Biossegurança: Órgão vai votar o fim do monitoramento dos efeitos sobre a saúde humana e dos animais
A Comissão Técnica Nacional de Biossegurança (CTNBio) votará, nesta quinta-feira, o fim do monitoramento dos efeitos adversos de organismos geneticamente modificados sobre a saúde humana e animal, o ambiente e os vegetais. A modificação desobrigará as empresas de biotecnologia de realizar estudos científicos de avaliação de risco e de apresentar planos de monitoramento pós-liberação comercial de transgênicos no país.
A nova regra deve “anistiar” os 25 produtos transgênicos (plantas, vacinas e enzimas) que já obtiveram liberação comercial e beneficiará outros 11 pedidos sob análise do colegiado, vinculado ao Ministério da Ciência e Tecnologia. A alteração na Resolução Normativa nº 5, em vigor desde março de 2008, dependerá do voto de apenas 14 dos 27 membros titulares da CTNBio. O grupo favorável à mudança somaria hoje 16 votos.

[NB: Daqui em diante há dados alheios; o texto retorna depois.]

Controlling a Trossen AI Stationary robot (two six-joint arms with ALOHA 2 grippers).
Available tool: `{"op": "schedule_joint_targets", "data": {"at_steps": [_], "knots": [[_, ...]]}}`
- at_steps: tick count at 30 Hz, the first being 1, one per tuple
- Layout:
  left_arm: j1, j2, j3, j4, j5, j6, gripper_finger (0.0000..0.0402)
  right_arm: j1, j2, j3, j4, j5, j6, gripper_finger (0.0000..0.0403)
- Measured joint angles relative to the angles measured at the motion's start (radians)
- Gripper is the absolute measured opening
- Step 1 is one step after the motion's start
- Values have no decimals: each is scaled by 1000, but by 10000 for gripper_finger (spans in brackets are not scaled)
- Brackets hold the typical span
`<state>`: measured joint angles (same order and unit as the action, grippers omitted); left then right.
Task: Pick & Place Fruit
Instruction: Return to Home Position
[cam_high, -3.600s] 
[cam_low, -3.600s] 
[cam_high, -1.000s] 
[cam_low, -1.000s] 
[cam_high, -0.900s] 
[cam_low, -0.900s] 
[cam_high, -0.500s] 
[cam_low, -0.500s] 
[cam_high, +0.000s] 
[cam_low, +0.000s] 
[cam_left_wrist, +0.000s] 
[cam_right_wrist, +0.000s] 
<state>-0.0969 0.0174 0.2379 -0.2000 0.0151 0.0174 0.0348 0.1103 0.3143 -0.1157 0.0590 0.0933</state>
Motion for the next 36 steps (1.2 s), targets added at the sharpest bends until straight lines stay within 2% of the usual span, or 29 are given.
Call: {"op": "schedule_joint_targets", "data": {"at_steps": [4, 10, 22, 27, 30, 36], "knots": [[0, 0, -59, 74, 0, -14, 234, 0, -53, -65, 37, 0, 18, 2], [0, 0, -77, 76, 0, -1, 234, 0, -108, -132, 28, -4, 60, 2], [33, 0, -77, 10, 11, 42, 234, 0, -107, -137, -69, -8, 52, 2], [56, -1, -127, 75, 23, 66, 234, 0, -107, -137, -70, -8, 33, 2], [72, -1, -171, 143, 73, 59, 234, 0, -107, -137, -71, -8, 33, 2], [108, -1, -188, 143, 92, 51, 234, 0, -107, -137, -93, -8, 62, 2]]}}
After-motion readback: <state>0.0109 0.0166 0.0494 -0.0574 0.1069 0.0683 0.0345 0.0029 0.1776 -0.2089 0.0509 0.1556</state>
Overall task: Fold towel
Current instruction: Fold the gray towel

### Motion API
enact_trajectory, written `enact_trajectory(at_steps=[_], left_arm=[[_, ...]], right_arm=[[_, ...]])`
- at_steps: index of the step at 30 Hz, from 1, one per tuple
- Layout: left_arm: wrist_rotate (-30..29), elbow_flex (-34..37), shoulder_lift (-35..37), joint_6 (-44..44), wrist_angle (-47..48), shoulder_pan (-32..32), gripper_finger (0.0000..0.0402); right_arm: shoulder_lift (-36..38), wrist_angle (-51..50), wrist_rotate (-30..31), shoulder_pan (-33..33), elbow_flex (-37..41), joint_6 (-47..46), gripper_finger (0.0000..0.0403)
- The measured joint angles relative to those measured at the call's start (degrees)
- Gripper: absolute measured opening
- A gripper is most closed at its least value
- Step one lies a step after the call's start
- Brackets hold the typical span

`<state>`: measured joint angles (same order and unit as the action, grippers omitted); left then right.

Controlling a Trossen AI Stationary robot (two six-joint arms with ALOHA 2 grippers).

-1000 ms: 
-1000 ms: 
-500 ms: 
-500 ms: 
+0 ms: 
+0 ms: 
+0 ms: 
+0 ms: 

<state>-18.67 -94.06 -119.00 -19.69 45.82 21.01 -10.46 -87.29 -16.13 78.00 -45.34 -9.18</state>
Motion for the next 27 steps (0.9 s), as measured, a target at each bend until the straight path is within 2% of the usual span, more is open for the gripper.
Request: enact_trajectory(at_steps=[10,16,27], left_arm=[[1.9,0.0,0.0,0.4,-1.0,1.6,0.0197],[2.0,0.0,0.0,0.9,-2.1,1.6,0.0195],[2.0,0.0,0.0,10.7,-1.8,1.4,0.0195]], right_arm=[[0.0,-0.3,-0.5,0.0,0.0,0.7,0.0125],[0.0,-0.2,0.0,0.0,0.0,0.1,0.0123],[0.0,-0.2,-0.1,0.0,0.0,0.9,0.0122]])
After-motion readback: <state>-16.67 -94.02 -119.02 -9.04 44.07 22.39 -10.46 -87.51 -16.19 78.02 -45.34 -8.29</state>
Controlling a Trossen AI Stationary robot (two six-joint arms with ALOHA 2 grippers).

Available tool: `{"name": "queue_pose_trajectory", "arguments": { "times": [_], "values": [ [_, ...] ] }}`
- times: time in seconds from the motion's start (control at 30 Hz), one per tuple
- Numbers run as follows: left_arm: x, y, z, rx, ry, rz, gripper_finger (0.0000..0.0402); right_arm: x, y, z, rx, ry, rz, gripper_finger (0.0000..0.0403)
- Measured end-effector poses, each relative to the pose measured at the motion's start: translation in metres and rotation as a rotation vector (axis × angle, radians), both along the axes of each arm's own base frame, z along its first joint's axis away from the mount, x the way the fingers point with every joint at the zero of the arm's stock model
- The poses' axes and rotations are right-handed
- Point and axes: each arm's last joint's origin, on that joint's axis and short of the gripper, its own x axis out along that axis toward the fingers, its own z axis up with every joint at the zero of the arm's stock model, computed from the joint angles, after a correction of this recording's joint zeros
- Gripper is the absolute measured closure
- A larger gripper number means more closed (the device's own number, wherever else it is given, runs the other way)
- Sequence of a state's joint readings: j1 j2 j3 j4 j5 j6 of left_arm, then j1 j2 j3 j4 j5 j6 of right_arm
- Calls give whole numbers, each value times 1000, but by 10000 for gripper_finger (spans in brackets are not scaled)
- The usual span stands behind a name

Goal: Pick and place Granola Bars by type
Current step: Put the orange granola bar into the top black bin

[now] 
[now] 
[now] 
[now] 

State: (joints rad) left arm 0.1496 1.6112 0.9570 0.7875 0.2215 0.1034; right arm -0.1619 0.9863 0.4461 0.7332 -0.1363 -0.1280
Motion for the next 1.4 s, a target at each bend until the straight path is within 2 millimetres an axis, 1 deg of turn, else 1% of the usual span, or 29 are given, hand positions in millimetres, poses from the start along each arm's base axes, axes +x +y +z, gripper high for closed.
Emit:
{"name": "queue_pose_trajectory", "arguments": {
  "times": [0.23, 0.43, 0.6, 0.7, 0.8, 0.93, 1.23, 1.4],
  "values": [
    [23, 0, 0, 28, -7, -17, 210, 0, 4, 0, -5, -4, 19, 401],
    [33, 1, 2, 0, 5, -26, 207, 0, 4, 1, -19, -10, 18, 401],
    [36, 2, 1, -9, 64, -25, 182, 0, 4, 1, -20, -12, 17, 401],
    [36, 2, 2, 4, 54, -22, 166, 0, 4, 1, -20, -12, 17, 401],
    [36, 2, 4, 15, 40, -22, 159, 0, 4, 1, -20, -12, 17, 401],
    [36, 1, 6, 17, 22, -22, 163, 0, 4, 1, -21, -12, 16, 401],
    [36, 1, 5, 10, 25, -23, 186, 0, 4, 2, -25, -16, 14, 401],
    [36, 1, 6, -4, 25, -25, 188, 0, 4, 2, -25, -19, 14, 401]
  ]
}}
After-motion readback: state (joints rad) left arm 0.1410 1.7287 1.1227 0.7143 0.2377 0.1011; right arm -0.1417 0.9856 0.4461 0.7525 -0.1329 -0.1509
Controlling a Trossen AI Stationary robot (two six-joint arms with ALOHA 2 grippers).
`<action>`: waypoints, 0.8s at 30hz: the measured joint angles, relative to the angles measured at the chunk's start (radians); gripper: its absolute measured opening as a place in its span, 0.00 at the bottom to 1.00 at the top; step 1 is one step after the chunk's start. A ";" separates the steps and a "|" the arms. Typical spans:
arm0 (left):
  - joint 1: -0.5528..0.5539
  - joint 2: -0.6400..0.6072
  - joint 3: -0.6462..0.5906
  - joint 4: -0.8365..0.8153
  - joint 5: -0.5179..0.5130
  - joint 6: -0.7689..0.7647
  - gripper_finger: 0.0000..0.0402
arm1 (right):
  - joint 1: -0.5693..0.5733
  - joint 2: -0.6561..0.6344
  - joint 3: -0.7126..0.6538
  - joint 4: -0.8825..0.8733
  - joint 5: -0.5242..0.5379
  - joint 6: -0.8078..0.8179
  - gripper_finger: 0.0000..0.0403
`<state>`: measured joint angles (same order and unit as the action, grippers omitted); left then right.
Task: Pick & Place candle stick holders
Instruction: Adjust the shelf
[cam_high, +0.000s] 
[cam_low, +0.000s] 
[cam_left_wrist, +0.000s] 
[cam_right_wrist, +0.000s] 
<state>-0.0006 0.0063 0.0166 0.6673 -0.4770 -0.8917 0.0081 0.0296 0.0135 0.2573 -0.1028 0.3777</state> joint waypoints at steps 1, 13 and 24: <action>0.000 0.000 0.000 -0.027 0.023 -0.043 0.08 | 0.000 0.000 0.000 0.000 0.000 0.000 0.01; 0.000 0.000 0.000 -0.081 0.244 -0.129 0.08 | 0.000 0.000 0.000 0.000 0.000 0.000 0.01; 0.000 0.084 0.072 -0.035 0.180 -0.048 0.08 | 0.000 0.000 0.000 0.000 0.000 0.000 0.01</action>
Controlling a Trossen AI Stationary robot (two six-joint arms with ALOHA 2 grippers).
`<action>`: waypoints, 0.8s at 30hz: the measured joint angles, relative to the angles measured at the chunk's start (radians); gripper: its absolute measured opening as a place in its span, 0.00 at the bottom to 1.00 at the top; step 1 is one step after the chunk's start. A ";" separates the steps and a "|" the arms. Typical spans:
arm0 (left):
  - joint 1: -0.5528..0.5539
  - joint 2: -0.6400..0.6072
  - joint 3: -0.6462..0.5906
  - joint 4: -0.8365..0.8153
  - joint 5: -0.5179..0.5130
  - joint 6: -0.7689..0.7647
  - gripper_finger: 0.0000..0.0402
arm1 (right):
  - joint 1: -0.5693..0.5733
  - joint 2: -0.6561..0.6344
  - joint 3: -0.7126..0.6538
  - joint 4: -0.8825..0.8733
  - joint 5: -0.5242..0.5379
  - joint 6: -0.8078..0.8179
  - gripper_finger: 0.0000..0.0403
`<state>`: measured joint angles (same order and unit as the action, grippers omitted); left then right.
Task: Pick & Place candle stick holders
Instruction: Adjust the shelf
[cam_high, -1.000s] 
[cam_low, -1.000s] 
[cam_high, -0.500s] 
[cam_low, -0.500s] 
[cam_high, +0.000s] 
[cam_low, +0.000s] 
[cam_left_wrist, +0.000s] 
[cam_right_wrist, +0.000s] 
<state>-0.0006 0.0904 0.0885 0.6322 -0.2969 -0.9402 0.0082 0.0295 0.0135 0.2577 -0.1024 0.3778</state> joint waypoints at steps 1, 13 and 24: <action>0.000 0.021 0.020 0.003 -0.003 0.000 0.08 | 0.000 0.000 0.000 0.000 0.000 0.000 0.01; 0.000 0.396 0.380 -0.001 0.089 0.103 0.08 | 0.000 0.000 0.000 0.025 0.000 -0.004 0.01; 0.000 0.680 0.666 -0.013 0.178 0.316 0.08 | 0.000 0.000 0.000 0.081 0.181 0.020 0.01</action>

A iniciativa da CTNBio dispensará as empresas de de apresentar informações complementares e novos dados científicos para atender às exigências dos estudos de análise de risco sobre os efeitos adversos potenciais de transgênicos e seus derivados nos vários aspectos. A medida também beneficiará diretamente a indústria alimentícia brasileira. Dirigentes da associação da indústria (Abia) escreveram ao ministro da Ciência e Tecnologia, Sergio Rezende, para reclamar o fim do monitoramento e ameaçariam derrubar a exigência na Justiça.
O presidente da CTNBio, o médico bioquímico Walter Colli, confirma a proposta de alteração na regra. “Essas coisas não fazem mal. E, se fizerem, ninguém vai saber porque não tem como monitorar todo mundo. O argumento jurídico que se coloca é que monitorar só se justificaria se houvesse dúvida na análise de risco. Se o produto é idêntico ao convencional, não há razão para monitorar”, diz. “Estamos propondo deixar isso como não obrigatória. A comissão dirá em quais casos seria necessário”.
Professor do Instituto de Química da Universidade de São Paulo (USP), Colli está no segundo mandato de presidente da comissão. “É um absurdo fazer monitoramento de efeitos em humanos porque 15 mil produtos têm derivados de soja na sua composição. Como saber se o problema é do produto ou da água que uma pessoa bebeu?”, questiona.
O presidente da CTNBio garante que o fim dos monitoramentos não causará problemas à população. “O monitoramento humano e animal foi uma esparrela, uma bobagem que fizemos. Cedemos pelo cansaço. Agora, a indústria alimentícia está sujeita a uma ação jurídica do Ministério Público por uma regra inepta da CTNBio. Cometemos um erro e quero corrigir isso”, afirma.
A proposta de alteração reacendeu a disputa política e a oposição de um grupo minoritário de cientistas e ONGs dentro da CTNBio. Representantes dos ministérios da Saúde, do Meio Ambiente, do Desenvolvimento Agrário e da Pesca prometem questionar o fim do monitoramento. E acusam Colli de usar como pretexto uma carta do governo do Canadá contra a resolução para “retalhar” as normas.
“É um absurdo isso. Vão colocar como desculpa a carta do Canadá para algo que já queriam fazer. É um processo primário”, diz o representante do Ministério do Meio Ambiente, o geneticista Paulo Kageyama. “O Ministério da Saúde também reagiu contra isso, ameaçou se retirar da última plenária”
Em defesa da alteração, Walter Colli reafirma a autonomia da CTNBio. “Entendo a desconfiança, mas é bobagem. Isso prejudica toda a indústria. Tenho suporte e um parecer jurídico do Ministério da Ciência e Tecnologia. Não estou fazendo porque o Canadá reclamou. A Abia [associação da indústria de alimentos] já mandou carta para o ministro sobre isso”, afirma.
Colli diz que “essa resolução sempre me incomodou” e admite que a atual regra só foi criada porque o processo de liberações comerciais de transgênicos passou a exigir, por iniciativa do Ministério Público, “monitoramento” das aprovações. “Senão não poderia liberar”. Colli afirma que a resolução “está errada” e que “dá responsabilidade a quem não tem obrigação, interfere na cadeia onde não temos direito”. “Isso cai em qualquer instância da Justiça”.